Par ailleurs, ces entreprises de prophylaxie contre les « épidémies de rumeurs » et les fausses croyances reposent sur une conception erronée du phénomène, vu comme une maladie de l’inconscient collectif, un symptôme d’irrationalité des masses hyperconnectées. Or, il faut se souvenir que, confronté aux rumeurs de guerre – ces bruits infondés qui menaçaient l’espérance de victoire des populations à l’arrière et sapaient le moral des troupes sur le front —, le gouvernement américain avait créé en 1943 un Office of War Information. Les spécialistes universitaires de psychologie comportementale du programme avaient alors imaginé une « thérapie collective » anti-rumeurs appelée « clinique des rumeurs » (démentis officiels radiodiffusés et publiés dans la presse, affiches disposées dans des lieux publics dénonçant l’irresponsabilité des colporteurs de rumeurs). Ces campagnes de contre-désinformation avaient principalement produit les effets attendus sur la part de la population qui attribuait encore crédibilité et légitimité aux autorités gouvernementales (Allport, Postman, 1947). On peut voir là une certaine parenté avec des initiatives récentes.

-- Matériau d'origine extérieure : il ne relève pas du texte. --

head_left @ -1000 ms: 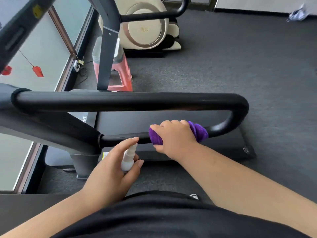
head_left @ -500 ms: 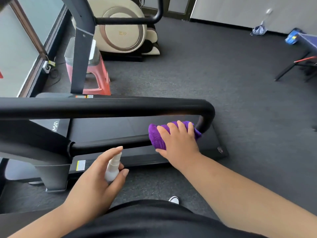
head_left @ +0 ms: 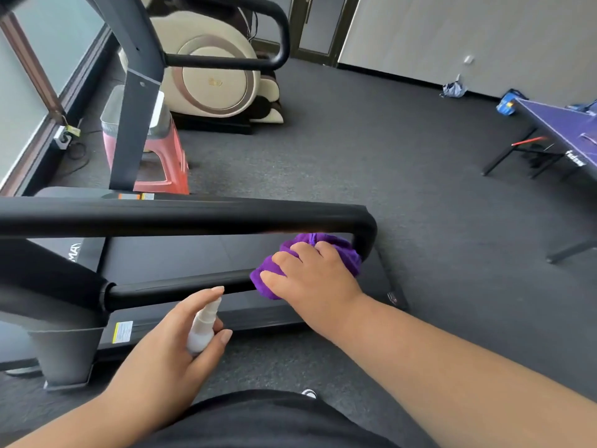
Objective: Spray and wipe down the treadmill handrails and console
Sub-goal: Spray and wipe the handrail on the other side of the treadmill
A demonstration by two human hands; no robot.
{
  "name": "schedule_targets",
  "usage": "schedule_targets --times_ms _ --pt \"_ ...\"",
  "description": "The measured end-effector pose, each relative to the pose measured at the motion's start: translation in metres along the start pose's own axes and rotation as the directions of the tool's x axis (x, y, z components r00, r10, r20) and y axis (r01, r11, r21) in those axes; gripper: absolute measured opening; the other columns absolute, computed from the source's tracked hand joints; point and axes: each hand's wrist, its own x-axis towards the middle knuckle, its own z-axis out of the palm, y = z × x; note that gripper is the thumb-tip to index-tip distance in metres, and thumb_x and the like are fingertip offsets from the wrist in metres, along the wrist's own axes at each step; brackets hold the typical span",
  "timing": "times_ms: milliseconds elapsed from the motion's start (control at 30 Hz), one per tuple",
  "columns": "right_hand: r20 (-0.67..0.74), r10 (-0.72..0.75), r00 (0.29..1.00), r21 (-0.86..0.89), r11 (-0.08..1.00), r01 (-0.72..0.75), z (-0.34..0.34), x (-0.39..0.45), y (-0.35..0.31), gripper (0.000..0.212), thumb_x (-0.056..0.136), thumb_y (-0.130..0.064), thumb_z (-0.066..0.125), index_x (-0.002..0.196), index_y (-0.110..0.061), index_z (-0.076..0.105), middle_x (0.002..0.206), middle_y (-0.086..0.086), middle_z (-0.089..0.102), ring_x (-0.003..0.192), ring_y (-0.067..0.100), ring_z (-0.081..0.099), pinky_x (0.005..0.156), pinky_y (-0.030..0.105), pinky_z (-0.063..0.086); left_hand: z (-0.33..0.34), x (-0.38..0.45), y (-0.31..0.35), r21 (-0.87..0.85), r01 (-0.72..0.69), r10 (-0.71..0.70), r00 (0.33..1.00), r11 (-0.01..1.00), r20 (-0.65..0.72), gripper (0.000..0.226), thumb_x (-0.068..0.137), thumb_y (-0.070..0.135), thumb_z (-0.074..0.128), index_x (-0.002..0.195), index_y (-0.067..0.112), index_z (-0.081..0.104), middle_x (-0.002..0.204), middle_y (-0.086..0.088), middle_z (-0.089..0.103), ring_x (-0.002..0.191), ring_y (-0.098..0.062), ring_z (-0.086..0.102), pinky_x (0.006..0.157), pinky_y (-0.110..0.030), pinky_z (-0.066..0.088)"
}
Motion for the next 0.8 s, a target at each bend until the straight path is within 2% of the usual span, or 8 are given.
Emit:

Internet, palais des rumeurs
Internet et les réseaux sociaux autorisent des interactions affranchies de ce souci mutuel d’autocontrôle et de mesure (Chaput, 2008). Rien ou presque n’y réfrène la « sociodynamique de la stigmatisation » à l’œuvre dans le commérage et le colportage de rumeurs. Les communautés engendrées par les réseaux sociaux procurent donc au phénomène d’innombrables schémas de diffusion réticulaire. Par ailleurs, il faut noter que les rapports dans l’espace public numérique sont marqués par l’égalité, la publicité et la promiscuité, abolissant ainsi les frontières entre l’officiel et l’officieux, l’autorisé et le clandestin (entre les coulisses et la scène, dirait Goffman), le factuel et le conjecturel. Cette fluidité immédiate entre les divers secteurs du monde numérique rend, en outre, possible la mise en résonance soudaine entre le militantisme déterminé d’organisations engagées dans la fabrication propagandiste d’une Histoire révisionniste du monde et le goût à la mode pour les versions alternatives des événements et les récits survivantistes (sur la deuxième vie d’Hitler ou Ben Laden) qui caressent ce vieux fantasme que « la vérité est ailleurs ».